Rakesh’s father can be considered one representation of tradition in this movie. He spends his whole life as a ticket collector, and furthermore wants his son to join the same line of work. Rakesh represents modernity, and the wide-eyed optimism for big time changes that it brings. On this matter, Rakesh and his father are unable to see eye to, symbolizing the struggle that takes place between tradition and modernity, ending ultimately with one taking the back seat to the other. As a ritualistic in his profession, Rakesh’s father seems to be setting the par for the highest that can be achieved within that particular socioeconomic status. However, Rakesh believes his father has wasted his life working away at a job that does not even recognize the services he has rendered for it over the years.
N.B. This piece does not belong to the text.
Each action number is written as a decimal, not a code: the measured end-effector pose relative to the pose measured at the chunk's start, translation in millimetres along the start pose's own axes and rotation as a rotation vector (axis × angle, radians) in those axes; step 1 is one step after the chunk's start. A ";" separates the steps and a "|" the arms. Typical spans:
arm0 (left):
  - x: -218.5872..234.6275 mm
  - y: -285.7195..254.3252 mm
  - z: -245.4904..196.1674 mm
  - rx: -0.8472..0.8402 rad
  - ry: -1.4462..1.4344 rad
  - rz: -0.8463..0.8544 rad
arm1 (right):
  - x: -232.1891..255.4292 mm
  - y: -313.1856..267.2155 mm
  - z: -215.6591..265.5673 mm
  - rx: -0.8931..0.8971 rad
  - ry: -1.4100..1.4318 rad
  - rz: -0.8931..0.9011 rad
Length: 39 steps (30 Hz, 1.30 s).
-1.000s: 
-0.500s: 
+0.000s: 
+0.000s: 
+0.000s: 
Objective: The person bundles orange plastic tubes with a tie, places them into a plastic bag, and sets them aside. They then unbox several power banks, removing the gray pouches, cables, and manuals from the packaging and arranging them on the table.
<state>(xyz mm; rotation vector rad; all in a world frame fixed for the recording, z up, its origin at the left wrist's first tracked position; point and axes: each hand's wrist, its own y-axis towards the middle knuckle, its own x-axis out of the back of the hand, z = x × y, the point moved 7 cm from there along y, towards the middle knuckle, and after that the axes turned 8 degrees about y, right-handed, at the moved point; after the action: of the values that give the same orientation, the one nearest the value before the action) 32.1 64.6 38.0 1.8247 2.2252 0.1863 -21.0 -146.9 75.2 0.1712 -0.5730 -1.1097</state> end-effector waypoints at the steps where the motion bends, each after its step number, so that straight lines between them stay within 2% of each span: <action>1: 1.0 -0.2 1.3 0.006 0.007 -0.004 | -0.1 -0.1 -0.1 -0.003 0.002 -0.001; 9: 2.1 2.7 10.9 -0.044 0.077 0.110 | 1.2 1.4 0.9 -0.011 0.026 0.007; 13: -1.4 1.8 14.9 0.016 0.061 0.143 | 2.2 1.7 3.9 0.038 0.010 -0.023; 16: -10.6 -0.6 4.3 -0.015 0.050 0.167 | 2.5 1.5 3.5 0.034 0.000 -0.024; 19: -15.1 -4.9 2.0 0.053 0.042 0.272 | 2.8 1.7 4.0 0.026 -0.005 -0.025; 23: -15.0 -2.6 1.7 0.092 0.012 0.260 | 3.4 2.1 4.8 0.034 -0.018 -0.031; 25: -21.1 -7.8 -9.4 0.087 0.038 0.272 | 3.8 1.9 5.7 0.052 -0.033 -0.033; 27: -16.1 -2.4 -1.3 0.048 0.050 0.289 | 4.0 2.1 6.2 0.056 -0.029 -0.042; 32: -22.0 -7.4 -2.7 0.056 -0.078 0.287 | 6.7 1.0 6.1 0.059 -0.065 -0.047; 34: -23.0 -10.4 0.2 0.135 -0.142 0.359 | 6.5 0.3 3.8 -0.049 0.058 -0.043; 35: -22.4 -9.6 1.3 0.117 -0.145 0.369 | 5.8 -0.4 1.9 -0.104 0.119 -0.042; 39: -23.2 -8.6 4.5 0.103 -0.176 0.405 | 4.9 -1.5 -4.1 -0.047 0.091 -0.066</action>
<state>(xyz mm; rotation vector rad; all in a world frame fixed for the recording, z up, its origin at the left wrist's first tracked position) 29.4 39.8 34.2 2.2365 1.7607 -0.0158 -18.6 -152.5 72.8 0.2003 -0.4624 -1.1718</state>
Vimmi faces the pressures and expectations of a young Indian girl that has come of age. The parents believe it is in her best interest to get her married, which again represents the traditionalist view. Vimmi on the other hand wants to be a model, which definitely implies modernity, as models are often considered loose women with no virtues. Before Vimmi runs away, her mother has a talk with her meant to prepare her for married life. She tells Vimmi that she must now live according the wishes of her in-laws, in order to be considered a good wife. This subordinate and all-suffering view of the women was reinforced in Bollywood with heroines inspired from the Ramayana’s Sita. However, according to Bhawana Somaaya, times have since changed and female protagonists have been created that are not constantly undermined by their male counterparts. The character of Vimmi represents these major changes that have taken place within the rhetoric of the Bollywood heroine.
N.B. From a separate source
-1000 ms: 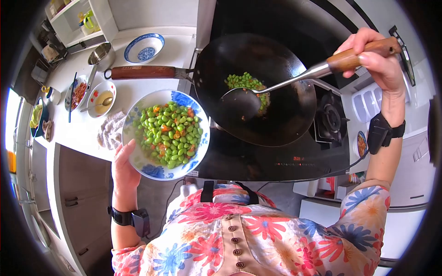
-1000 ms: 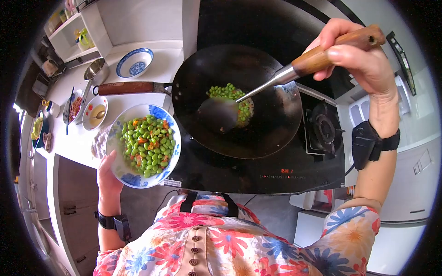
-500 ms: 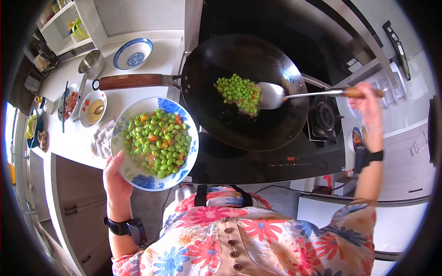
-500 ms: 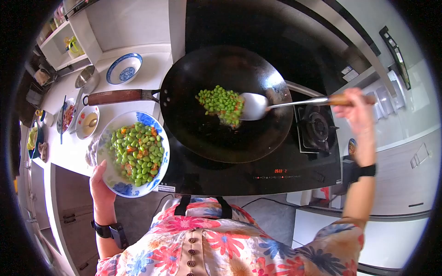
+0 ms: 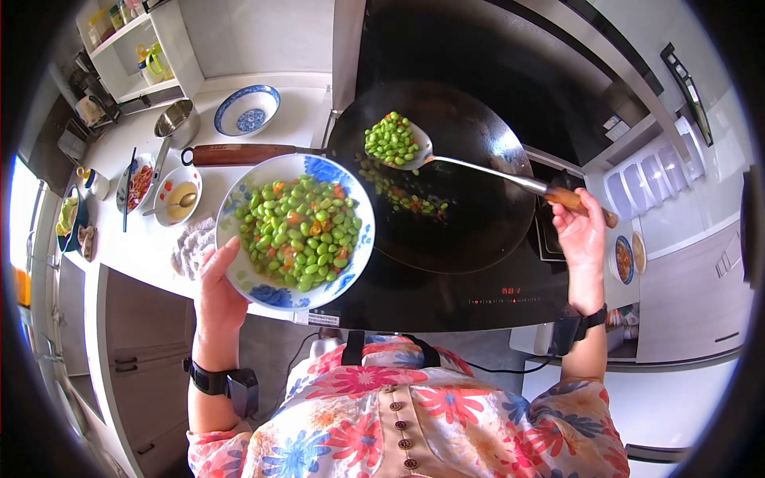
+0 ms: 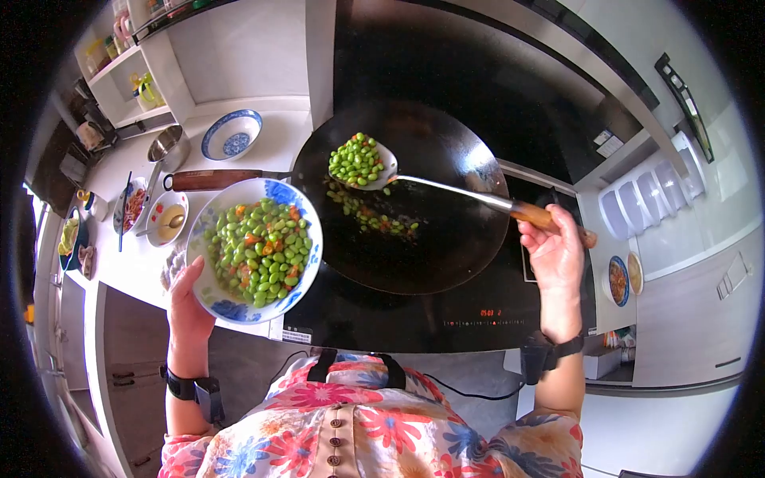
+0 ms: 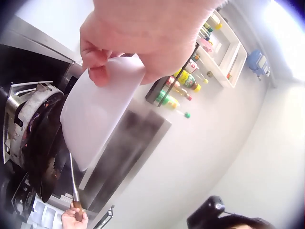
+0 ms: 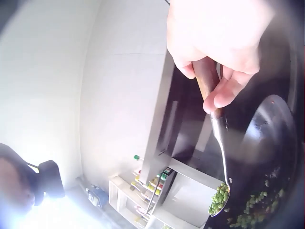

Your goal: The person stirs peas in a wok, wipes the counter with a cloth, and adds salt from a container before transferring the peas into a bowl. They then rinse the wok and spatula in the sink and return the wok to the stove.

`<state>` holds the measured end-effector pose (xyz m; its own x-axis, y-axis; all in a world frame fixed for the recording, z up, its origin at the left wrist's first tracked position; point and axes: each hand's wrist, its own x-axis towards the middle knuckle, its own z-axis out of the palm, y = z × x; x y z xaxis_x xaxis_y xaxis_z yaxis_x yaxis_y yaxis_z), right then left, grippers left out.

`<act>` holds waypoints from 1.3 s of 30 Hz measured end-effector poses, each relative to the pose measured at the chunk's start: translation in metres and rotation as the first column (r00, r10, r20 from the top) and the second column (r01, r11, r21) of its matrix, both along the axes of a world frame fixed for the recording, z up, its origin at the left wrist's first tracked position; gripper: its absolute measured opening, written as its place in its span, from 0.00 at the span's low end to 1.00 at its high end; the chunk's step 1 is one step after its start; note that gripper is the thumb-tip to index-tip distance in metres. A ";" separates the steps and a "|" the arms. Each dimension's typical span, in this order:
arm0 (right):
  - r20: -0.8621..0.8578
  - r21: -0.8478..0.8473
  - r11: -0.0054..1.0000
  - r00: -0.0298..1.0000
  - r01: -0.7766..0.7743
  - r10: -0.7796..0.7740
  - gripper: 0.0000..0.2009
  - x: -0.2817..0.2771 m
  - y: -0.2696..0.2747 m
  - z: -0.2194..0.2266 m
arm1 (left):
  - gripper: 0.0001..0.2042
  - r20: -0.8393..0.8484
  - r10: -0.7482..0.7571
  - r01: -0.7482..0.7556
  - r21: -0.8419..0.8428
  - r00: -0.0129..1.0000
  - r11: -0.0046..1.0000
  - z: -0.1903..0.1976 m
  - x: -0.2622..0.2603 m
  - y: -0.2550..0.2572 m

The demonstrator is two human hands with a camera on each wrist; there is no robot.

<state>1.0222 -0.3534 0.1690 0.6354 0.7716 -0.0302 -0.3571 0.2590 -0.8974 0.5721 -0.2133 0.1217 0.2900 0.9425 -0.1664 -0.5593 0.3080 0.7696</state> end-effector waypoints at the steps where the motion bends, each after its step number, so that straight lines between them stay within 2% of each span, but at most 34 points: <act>1: 0.030 0.031 0.999 1.000 -0.004 0.003 0.09 0.000 -0.002 0.011 | 0.16 -0.012 -0.030 0.030 -0.005 0.999 1.000 0.003 0.005 0.003; 3: 0.081 0.072 0.997 0.996 -0.034 0.028 0.09 0.004 -0.008 0.033 | 0.18 -0.053 -0.120 0.120 0.003 0.991 0.993 0.001 0.005 0.012; 4: 0.116 0.093 0.995 0.993 -0.048 0.037 0.09 0.003 -0.010 0.046 | 0.18 -0.114 -0.123 0.122 -0.013 0.986 0.992 0.004 0.010 0.014; 7: 0.261 0.131 0.990 0.965 -0.046 0.010 0.10 -0.006 -0.020 0.078 | 0.18 -0.158 -0.117 0.112 -0.036 0.981 0.993 0.008 0.023 0.023; 9: 0.383 0.141 0.981 0.921 -0.133 0.070 0.09 -0.022 -0.027 0.096 | 0.17 -0.171 -0.186 0.194 0.032 0.968 0.980 0.008 0.031 0.030; 11: 0.434 0.133 0.973 0.894 -0.191 0.116 0.08 -0.040 -0.035 0.109 | 0.15 -0.164 -0.146 0.148 0.003 0.976 0.989 0.019 0.046 0.031; 13: 0.670 0.107 0.950 0.728 -0.292 0.148 0.07 -0.056 -0.042 0.117 | 0.14 -0.139 -0.109 0.106 -0.029 0.984 0.994 0.020 0.054 0.035; 14: 0.670 0.105 0.950 0.727 -0.295 0.151 0.07 -0.057 -0.047 0.120 | 0.14 -0.138 -0.107 0.104 -0.031 0.985 0.994 0.021 0.056 0.036; 16: 0.849 0.084 0.942 0.519 -0.326 0.103 0.07 -0.054 -0.056 0.126 | 0.14 -0.169 -0.122 0.125 0.006 0.978 0.992 0.024 0.060 0.036; 17: 0.876 0.087 0.932 0.473 -0.352 0.096 0.06 -0.050 -0.056 0.130 | 0.14 -0.167 -0.121 0.124 0.004 0.978 0.992 0.022 0.058 0.038; 18: 0.877 0.085 0.932 0.470 -0.353 0.098 0.06 -0.046 -0.056 0.130 | 0.14 -0.174 -0.164 0.171 0.028 0.971 0.985 0.017 0.056 0.040; 19: 0.855 0.114 0.953 0.516 -0.281 0.050 0.06 -0.042 -0.056 0.130 | 0.15 -0.183 -0.205 0.218 0.051 0.961 0.975 0.014 0.054 0.042; 21: 0.797 0.164 0.970 0.604 -0.181 -0.022 0.07 -0.036 -0.046 0.121 | 0.16 -0.164 -0.191 0.198 0.030 0.968 0.980 0.009 0.055 0.042; 23: 0.790 0.106 0.980 0.613 -0.171 0.022 0.07 -0.037 -0.024 0.107 | 0.16 -0.146 -0.185 0.188 0.011 0.972 0.982 0.009 0.055 0.040; 24: 0.778 0.046 0.986 0.625 -0.161 0.065 0.07 -0.039 -0.013 0.101 | 0.15 -0.094 -0.131 0.128 -0.036 0.987 0.991 0.013 0.055 0.035; 25: 0.801 0.001 0.986 0.591 -0.168 0.100 0.06 -0.040 -0.002 0.097 | 0.15 -0.046 -0.076 0.072 -0.085 0.996 0.994 0.014 0.055 0.031; 26: 0.819 -0.046 0.984 0.557 -0.173 0.136 0.06 -0.042 0.009 0.095 | 0.16 0.026 -0.122 0.124 -0.099 0.992 0.987 0.011 0.048 0.030; 30: 0.875 -0.129 0.965 0.432 -0.227 0.218 0.05 -0.053 0.045 0.094 | 0.17 0.163 -0.100 0.116 -0.093 0.981 0.989 -0.010 0.016 0.027; 32: 0.954 -0.148 0.957 0.219 -0.251 0.205 0.05 -0.058 0.058 0.094 | 0.17 0.149 -0.097 0.108 -0.068 0.984 0.992 -0.012 0.002 0.021; 34: 0.943 -0.189 0.946 0.222 -0.264 0.250 0.04 -0.067 0.056 0.104 | 0.17 0.103 -0.046 0.052 -0.054 0.994 0.997 -0.012 -0.010 0.011; 36: 0.879 -0.287 0.868 0.248 -0.404 0.407 0.05 -0.072 0.048 0.115 | 0.17 0.094 -0.006 0.012 -0.056 0.996 0.998 -0.016 -0.021 0.002; 37: 0.863 -0.275 0.843 0.269 -0.462 0.428 0.05 -0.074 0.044 0.120 | 0.17 0.082 -0.002 0.007 -0.062 0.997 0.998 -0.019 -0.028 -0.001; 39: 0.865 -0.271 0.848 0.272 -0.456 0.422 0.05 -0.077 0.039 0.123 | 0.18 0.058 0.039 -0.034 -0.093 0.998 0.995 -0.026 -0.037 -0.008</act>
At the same time, Gusfield’s argument that modernity and tradition do not necessarily need to be mutually exclusive also holds water in this movie. For instance, Rakesh and Vimmi wed each other according to traditional Hindu values. Another point of consideration is the dichotomy of Vimmi and Babli. Vimmi represents the more traditional value of the two, by always wearing the more traditional Indian clothing. Meanwhile, Babli often plays the role of a Western-influenced vixen when she is conning people alongside Bunty. Additionally, after her marriage to Rakesh, Vimmi dons those signs, discussed by Dwyer, that indicate her marital status. Conclusively, it is safe to say that it is not necessarily tradition that is being abandoned by Bunty and Babli, but simply those traditions that are holding the duo back from realizing their true potential.
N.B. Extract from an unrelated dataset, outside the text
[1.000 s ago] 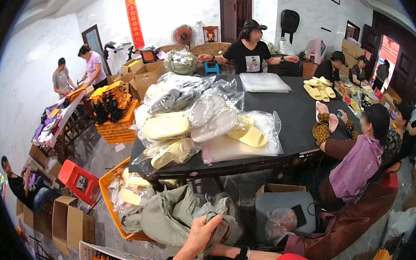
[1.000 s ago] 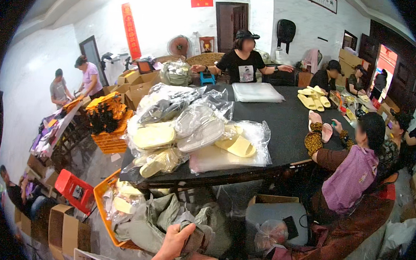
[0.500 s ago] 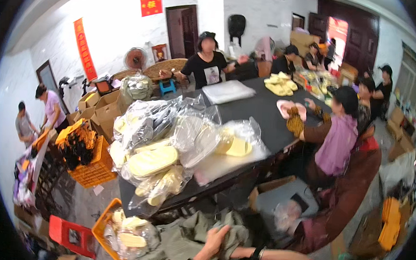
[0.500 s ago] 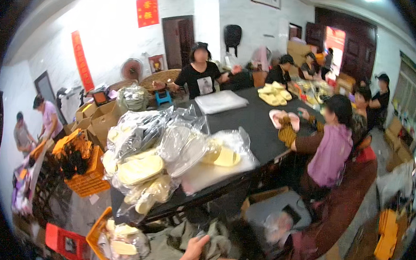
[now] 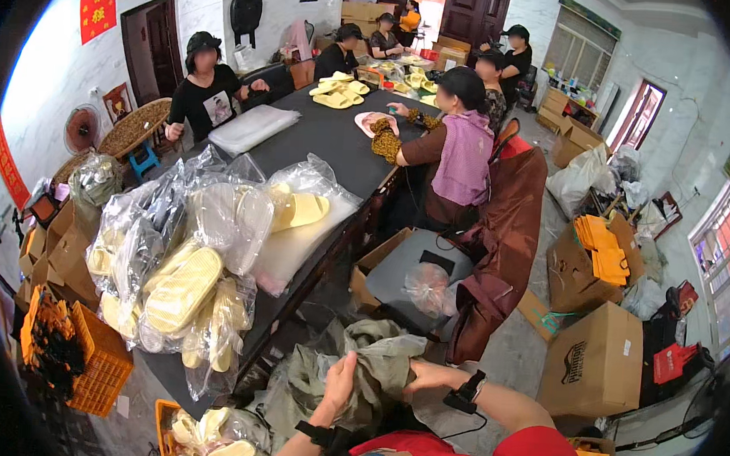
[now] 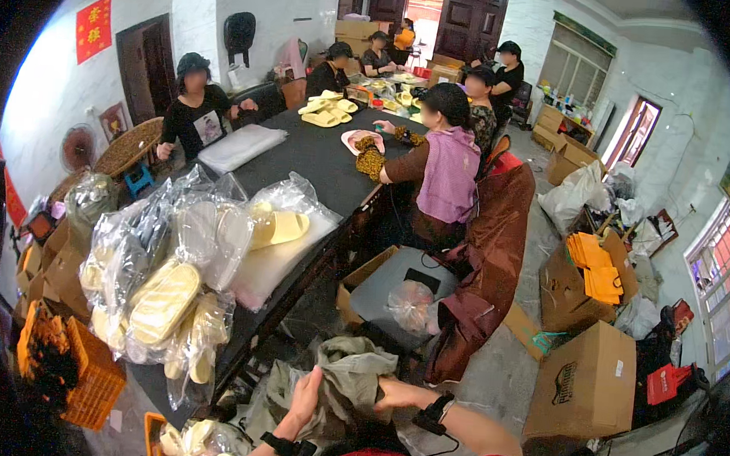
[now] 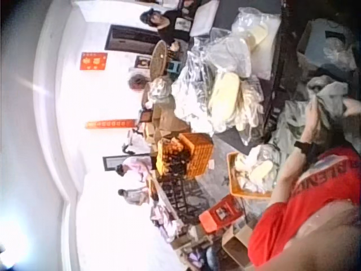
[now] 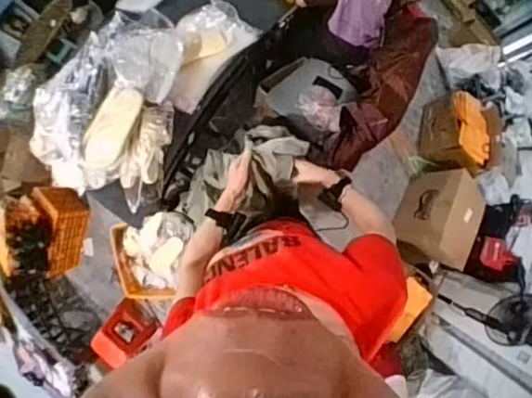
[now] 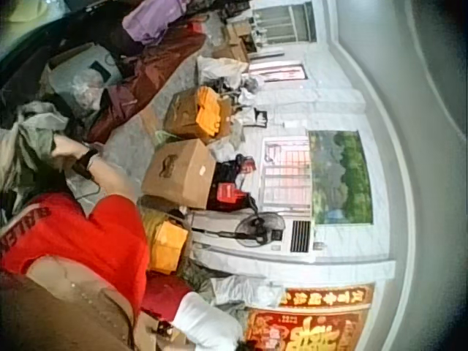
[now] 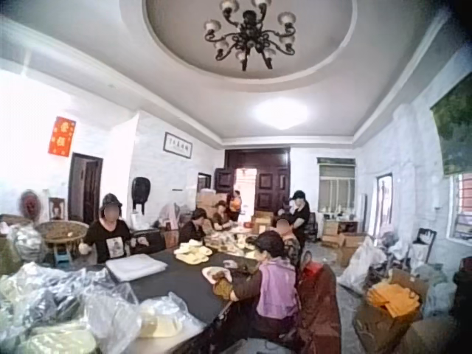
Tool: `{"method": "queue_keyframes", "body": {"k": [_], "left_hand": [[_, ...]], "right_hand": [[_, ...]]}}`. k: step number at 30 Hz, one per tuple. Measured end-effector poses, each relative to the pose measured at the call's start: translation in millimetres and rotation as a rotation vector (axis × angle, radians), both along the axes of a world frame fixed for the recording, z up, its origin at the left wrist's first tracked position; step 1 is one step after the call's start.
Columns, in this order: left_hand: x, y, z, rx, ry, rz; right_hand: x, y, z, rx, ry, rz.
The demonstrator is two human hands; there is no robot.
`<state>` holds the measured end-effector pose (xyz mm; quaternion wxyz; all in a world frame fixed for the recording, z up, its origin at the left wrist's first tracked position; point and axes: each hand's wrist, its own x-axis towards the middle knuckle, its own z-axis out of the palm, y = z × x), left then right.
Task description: The recorder is packing finished shoes into plastic bags and arranging them on a workspace.
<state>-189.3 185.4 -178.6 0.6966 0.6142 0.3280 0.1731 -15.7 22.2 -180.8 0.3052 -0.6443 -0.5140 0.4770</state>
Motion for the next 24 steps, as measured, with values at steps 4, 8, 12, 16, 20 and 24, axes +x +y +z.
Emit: {"method": "queue_keyframes", "body": {"k": [4, 8, 12, 16, 20, 24], "left_hand": [[16.3, 1.7, 16.9, 0.101, 0.154, -0.200], [15.2, 0.7, 16.5, 0.383, 0.153, -0.289], [-11.5, 19.9, 21.2, 0.477, 0.092, -0.232], [-70.2, 50.6, -38.0, 0.231, 0.295, -0.375], [-81.8, 11.1, -83.9, 0.054, 0.179, -0.524], [-56.8, -5.0, -93.3, -0.230, 0.308, -0.359]], "right_hand": [[-34.7, 21.3, -10.0, -0.059, 0.134, 0.156], [-75.1, 44.0, -13.9, -0.359, 0.606, 0.116], [-77.6, 70.1, -61.6, -0.311, 0.437, -0.107], [-53.6, 60.5, -72.2, -0.392, 0.343, -0.203], [-70.1, 82.0, 27.6, -0.597, 0.298, -0.165], [-68.6, 76.7, -70.5, -0.539, 0.457, 0.007]]}}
While the movie makes a very strong point that especially resonates with people living in small towns in India, it also has greater implications. ACP Dasrath, the cop that is on Bunty and Babli’s tail is representative of many things. First of all, he is the maintainer of laws and regulations, which are being broken by Bunty and Babli. His name itself is an allusion to the King Dasratha of Ramayana who was a strict follower of the code of Dharma. Bunty and Babli’s actions are considered Adharmic, according to the Ramayana, because they do not follow the obligations of their own status, and in fact are trying to topple the present hierarchy. Under the reign of Dasratha, transgressors of Dharma are severely punished. Similarly, ACP Dasrath is attempting to punish these people that are also behaving Adharmically. When the duo decide to put these con games behind them after having a child, they are subsequently caught by the ACP. However, now that they two have decided to abide by their Dharma, ACP does not arrest them. This implies that now that Bunty and Babli are no longer threats to the existing system, they no longer need to be thwarted. Ultimately, the two end up working for the police force, helping them stay two steps ahead of conmen and women, which I felt was the biggest cop out for a movie that started out making such a brilliant point. Vimmi and Rakesh giving up con games for a normal life, and then ending up as part of the system that they hated so much is indicative of the rhetoric that these silly games played by people to get ahead will not be successful. Additionally, it would be in their betterment to join with the existing order than to oppose it. Summarily, while Bunty Aur Babli was the source of some contradictory ideals, it still stands out in its accurate depiction of small town life in India.